95 min | PG | March 4, 2021 | Paramount+
SpongeBob’s pet snail Gary gets snatched by a vain sea king, so SpongeBob and Patrick set off for the Lost City of Atlantic City to bring him home. Keanu Reeves shows up as a talking tumbleweed and plays it completely straight. The journey is more interesting than the reason for it.
SpongeBob’s pet snail Gary vanishes from Bikini Bottom. King Poseidon has taken him, and SpongeBob recruits Patrick for a road trip to the Lost City of Atlantic City to get him back. The journey is the engine, but the film keeps stopping it. Tim Hill builds the movie as a series of detours, including an extended flashback to summer camp where SpongeBob and Patrick first met. The result is less a quest than a clip reel that occasionally remembers it has a destination.
Tom Kenny voices SpongeBob with the same manic optimism that has defined the character for two decades, and the full CG render does not blunt the elasticity of the performance. Bill Fagerbakke plays Patrick as a willing accomplice who never grasps the stakes, which keeps the friendship sincere instead of sappy. Keanu Reeves appears as Sage, a mystical talking tumbleweed who dispenses guidance from inside a tumbleweed, and he plays the gag with the deadpan calm of a man who knows exactly how absurd it is. Mr. Lawrence gives Plankton a side scheme that runs parallel to the main plot. Clancy Brown’s Mr. Krabs and Rodger Bumpass’s Squidward get little to do because the film leaves Bikini Bottom early.
Tim Hill directs from his own screenplay, working from a story by Jonathan Aibel and Glenn Berger. The shift to full CG animation is the most consequential craft decision in the film. The new render gives Bikini Bottom depth and texture the flat television show never had, and Hill uses the freedom to push the camera through underwater environments in long unbroken moves. The summer camp flashback softens the characters into younger, rounder designs and shoots them in warm sunset light that signals nostalgia before a line of dialogue does. The animation is the most confident thing on screen.

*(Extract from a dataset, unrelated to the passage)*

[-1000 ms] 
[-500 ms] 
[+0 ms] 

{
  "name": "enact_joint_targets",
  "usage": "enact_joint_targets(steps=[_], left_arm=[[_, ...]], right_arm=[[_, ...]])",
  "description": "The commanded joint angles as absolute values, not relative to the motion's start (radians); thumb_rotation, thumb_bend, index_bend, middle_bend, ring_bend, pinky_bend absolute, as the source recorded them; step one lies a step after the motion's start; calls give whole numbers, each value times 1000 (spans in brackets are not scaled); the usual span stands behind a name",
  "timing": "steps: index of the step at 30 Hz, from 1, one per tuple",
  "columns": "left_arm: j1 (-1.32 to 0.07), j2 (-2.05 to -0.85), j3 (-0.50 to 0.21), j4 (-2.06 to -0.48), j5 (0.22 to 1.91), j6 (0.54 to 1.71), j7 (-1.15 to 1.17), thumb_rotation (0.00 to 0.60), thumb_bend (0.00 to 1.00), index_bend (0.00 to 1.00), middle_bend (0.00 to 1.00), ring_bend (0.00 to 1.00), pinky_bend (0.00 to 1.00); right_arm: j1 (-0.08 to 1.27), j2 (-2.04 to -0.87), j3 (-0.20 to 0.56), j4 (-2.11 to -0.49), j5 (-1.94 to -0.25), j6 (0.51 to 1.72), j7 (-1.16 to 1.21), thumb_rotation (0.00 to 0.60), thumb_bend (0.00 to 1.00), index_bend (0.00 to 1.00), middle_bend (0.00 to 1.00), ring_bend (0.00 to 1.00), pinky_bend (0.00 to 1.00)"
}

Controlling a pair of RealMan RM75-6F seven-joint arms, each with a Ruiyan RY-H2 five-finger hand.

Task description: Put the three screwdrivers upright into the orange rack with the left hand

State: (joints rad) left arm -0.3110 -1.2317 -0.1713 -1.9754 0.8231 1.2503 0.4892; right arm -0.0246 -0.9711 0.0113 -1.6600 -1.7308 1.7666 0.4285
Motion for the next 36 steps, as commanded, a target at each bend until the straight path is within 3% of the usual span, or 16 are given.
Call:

The film works best when it trusts the surreal logic that built the show. The Atlantic City sequence and the Reeves bit land because they commit to nonsense without explaining it. The story around them is thin, and the camp flashback exists to manufacture an emotional bond that the characters already demonstrate through their actions. This is a competent feature built on a weak structure. It coasts on twenty years of accumulated affection for SpongeBob, and that affection mostly carries it.